PRAYA – Badan Pusat Statistik (BPS) akan menggelar Sensus Pertanian 2023 selama dua bulan, mulai 1 Juni sampai 31 Juli. Sensus pertanian yang dilakukan per-sepuluh tahun ini bertujuan mendapatkan database dan gambaran komprehensif kegiatan pertanian.
Namun, informasi terkait sensus pertanian masih minim di tengah masyarakat. Apa tujuan dan manfaat dilakukan sensus tersebut belum diketahui pasti oleh masyarakat.
Namun demikian warga mengaku akan tetap bersikap kooperatif terhadap para petugas sensus di lapangan yang hendak akan melakukan pendataan kepada masyarakat khususnya keluarga yang bergerak di bidang pertanian.
Salah seorang warga, Junaidi mengaku jika dirinya belum mendapatkan informasi terkait pelaksanaan sensus pertanian yang akan dilakukan pemerintah dalam waktu dekat ini. Sebab selama ini dirinya hanya fokus bekerja menggarap lahan miliknya untuk mendapat hasil yang maksimal.
“Saya belum tahu kalau ada sensus itu. Saya ini petani tidak begitu mengerti tentang sensus pertanian,” katanya.
Namun demikian, dirinya mengaku akan tetap memberikan jawaban yang sejujurnya kepada petugas sensus yang jika nanti akan melakukan pendataan. “Kalau soal siap, kami petani tetap siap kalau sudah datang petugas,” jelasnya.
Warga lainnya, Kamarudin mengatakan sebagai keluarga pertani yang sehari- hari melakukan pengolahan lahan sangat membutuhkan keterlibatan pemerintah untuk nantinya menelurkan program yang representatif untuk meningkatkan kesejahteraan petani. Dalam bayangannya, sensus pertanian ini akan bisa menjelaskan kondisi para petani di desa baik dari segi keuntungan, kerugian, juga resiko usaha.
“Kalau pemerintah sudah tahu, nanti kita harap ada program yang lebih efektif, misalnya saja upaya mengatasi penurunan harga jual saat panen raya,” katanya.
Persoalan itu menurutnya menjadi masalah setiap tahun yang dihadapi para petani. Namun sejauh ini belum ada terobosan yang mampu meningkatkan kesejahteraan petani. Malah sebaliknya, biaya produksi setiap musim tanam terus meningkat khususnya berkaitan dengan pupuk. Di satu sisi, harga jual komoditi pertanian rendah.

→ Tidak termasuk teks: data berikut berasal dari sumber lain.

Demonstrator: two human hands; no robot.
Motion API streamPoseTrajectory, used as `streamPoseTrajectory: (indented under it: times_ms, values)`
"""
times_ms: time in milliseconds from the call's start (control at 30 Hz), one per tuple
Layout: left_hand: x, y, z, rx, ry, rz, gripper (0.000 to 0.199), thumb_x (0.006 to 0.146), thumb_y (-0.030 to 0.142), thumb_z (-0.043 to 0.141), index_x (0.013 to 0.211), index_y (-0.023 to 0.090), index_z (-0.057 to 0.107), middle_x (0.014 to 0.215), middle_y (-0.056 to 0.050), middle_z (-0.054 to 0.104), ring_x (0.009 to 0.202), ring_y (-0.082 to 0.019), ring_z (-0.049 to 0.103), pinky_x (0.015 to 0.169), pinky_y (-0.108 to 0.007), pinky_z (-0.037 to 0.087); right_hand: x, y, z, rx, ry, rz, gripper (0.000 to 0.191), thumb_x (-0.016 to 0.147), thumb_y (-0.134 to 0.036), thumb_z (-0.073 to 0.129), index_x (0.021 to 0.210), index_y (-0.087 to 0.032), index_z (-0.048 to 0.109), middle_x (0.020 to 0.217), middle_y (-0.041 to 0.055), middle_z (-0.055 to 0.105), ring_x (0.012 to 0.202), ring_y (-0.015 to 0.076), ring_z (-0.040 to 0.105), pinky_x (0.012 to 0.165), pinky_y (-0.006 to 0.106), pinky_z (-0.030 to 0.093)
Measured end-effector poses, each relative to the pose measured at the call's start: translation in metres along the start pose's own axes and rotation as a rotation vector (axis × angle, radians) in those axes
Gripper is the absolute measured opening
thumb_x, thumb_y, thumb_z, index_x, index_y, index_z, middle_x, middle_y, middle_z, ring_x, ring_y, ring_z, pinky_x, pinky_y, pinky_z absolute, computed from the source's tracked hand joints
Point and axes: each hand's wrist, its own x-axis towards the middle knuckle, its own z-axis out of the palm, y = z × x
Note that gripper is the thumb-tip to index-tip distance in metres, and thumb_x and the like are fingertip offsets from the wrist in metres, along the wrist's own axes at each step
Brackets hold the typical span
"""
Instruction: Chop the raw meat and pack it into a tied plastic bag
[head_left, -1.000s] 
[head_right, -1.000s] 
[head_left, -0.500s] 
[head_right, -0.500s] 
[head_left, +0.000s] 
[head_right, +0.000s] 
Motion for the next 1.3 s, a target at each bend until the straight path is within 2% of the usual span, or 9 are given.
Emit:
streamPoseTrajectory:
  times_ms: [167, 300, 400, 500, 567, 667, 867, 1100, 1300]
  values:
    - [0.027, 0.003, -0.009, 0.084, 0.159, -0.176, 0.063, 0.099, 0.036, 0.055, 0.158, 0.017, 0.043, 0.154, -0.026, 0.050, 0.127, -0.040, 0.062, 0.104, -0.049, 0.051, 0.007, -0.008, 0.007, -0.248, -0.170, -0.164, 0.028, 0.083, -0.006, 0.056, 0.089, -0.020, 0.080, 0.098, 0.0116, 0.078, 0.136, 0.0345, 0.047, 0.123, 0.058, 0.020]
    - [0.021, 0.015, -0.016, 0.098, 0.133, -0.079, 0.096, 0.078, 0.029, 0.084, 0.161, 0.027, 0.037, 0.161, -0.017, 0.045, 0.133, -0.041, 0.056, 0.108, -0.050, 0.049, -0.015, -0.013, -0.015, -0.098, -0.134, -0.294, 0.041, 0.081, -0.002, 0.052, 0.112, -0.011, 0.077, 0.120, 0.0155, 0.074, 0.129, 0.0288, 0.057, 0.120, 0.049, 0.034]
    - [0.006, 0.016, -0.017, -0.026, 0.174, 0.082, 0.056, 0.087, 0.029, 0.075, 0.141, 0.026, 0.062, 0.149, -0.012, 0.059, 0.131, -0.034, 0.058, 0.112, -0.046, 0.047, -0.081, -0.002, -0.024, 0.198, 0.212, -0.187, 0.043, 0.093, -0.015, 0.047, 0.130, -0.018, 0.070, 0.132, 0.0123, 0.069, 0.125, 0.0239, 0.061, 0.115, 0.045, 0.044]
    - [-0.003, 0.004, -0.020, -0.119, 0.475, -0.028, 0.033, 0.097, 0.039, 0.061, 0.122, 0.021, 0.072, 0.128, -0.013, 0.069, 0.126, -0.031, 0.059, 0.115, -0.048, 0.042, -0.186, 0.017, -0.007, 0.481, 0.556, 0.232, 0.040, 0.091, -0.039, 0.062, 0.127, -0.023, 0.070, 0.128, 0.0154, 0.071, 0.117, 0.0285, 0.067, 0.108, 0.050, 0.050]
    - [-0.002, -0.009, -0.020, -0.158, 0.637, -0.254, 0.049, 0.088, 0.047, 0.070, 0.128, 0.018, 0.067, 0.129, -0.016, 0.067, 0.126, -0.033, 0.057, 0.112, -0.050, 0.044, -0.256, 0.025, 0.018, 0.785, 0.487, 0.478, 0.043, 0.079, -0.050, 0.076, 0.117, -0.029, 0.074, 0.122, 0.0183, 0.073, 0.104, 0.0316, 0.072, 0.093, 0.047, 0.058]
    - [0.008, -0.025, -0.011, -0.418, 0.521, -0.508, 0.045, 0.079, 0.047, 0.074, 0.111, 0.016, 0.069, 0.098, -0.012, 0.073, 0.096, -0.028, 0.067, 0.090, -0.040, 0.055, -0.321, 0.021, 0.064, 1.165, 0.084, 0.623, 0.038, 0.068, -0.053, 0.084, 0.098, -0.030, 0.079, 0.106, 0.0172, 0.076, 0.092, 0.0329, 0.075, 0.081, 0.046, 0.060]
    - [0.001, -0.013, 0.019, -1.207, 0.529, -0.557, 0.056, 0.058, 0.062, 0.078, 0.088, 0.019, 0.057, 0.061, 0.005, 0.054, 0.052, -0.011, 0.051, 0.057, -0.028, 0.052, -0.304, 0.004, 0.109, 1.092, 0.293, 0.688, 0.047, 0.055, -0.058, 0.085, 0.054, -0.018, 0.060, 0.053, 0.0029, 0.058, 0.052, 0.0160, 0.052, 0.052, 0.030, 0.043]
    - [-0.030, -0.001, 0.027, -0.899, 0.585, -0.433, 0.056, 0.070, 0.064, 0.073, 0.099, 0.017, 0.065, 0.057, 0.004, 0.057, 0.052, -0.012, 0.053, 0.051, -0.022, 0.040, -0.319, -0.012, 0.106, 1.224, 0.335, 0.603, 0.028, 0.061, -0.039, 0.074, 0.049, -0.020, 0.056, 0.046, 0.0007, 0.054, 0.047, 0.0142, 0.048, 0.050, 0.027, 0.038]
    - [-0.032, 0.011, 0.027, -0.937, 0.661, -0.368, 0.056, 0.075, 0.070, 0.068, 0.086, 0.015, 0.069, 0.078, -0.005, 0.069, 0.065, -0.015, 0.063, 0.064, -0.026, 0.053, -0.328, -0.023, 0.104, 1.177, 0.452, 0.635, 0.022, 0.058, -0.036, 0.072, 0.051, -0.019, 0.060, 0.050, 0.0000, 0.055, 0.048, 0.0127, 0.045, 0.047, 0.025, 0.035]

“Pupuk kita beli bisa tembus di atas 1 juta per kuintal. Bagaimana petani sejahtera jika harga jual gabah per kuintal hanya Rp 450- 490 ribu saat panen,” ungkapnya.
Persoalan serupa juga diutarakan Imron. Dimana selain komoditas padi, anjloknya harga saat musim panen juga dikeluhkan para petani tembakau. Dimana harga jual saat panen cukup rendah, namun harga jual rokok di pasaran setiap waktu terus meningkat.

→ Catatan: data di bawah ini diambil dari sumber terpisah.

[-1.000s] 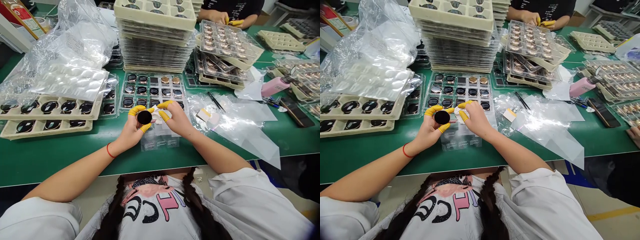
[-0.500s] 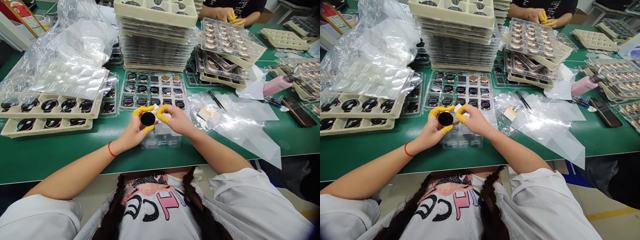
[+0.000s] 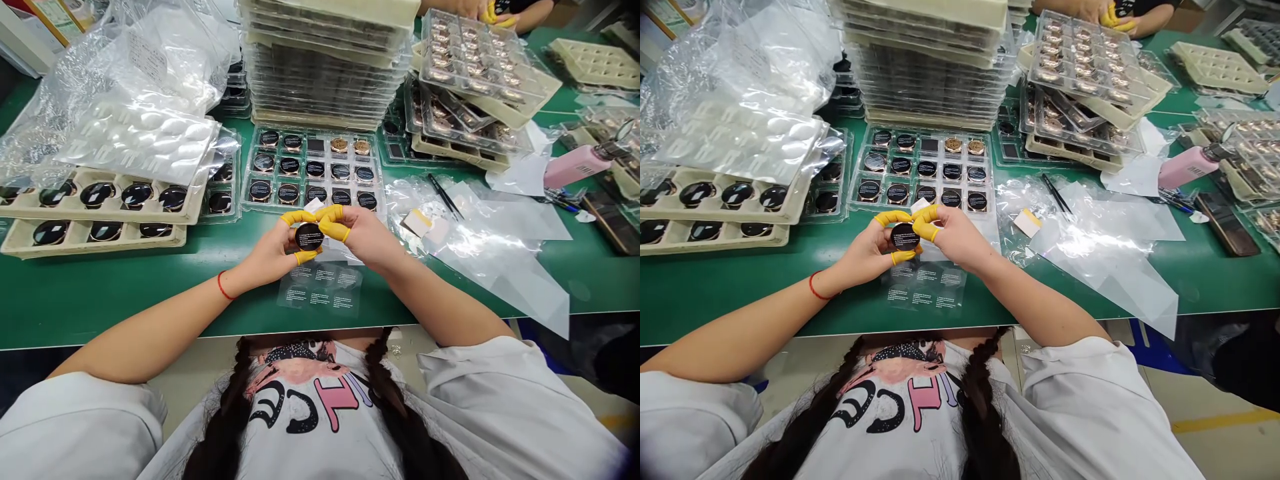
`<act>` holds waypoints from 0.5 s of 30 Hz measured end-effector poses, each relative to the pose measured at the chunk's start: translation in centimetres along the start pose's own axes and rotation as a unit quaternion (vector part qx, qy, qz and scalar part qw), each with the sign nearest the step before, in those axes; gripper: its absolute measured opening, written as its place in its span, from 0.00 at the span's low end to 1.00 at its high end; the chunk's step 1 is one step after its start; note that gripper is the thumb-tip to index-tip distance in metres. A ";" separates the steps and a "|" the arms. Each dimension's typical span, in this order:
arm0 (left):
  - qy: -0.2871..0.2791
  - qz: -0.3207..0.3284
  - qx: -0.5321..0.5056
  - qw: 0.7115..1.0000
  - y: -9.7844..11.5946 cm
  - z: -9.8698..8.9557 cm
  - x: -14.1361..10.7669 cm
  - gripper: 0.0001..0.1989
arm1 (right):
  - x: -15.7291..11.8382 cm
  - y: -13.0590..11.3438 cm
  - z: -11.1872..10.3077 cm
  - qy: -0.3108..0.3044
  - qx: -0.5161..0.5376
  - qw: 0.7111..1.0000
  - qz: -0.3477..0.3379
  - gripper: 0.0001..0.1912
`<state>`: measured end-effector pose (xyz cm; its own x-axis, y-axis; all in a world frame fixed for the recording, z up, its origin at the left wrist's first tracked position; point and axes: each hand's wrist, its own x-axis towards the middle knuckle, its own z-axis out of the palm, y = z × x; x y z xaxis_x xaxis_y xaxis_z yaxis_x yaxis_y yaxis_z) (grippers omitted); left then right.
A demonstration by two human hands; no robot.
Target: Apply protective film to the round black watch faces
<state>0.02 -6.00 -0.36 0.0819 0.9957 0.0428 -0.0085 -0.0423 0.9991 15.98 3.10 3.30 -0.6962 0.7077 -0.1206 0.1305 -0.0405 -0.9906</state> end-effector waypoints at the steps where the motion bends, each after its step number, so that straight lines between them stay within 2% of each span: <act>1: 0.000 -0.003 0.000 1.000 0.0 0.0 0.0 0.27 | 0.0 0.1 0.0 0.005 0.000 1.000 0.003 0.11; 7: 0.000 -0.009 -0.008 1.000 0.0 0.1 -0.1 0.26 | -0.1 0.3 0.3 0.029 0.004 1.000 -0.008 0.07; 15: 0.004 -0.007 0.002 1.000 0.4 0.2 -0.1 0.27 | -0.2 0.6 0.5 0.045 -0.026 0.998 -0.033 0.06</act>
<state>0.22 -6.10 0.00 0.0748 0.9968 0.0282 -0.0041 -0.0280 0.9996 15.84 2.64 2.67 -0.6387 0.7680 -0.0468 0.1249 0.0434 -0.9912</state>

“Kami petani bingung, kalau rokok harganya terus naik, sedangkan tembako harganya itu- itu aja,” katanya.
Oleh sebab itu, melalui sensus pertanian yang akan dilakukan dapat mempertimbangkan persoalan tersebut , sehingga kebijakan yang diambil bisa mendukung produktifitas para petani di desa.
“Kami hanya minta itu. Percuma dibantu tetapi harga masih anjlok,” tegasnya.(ndi)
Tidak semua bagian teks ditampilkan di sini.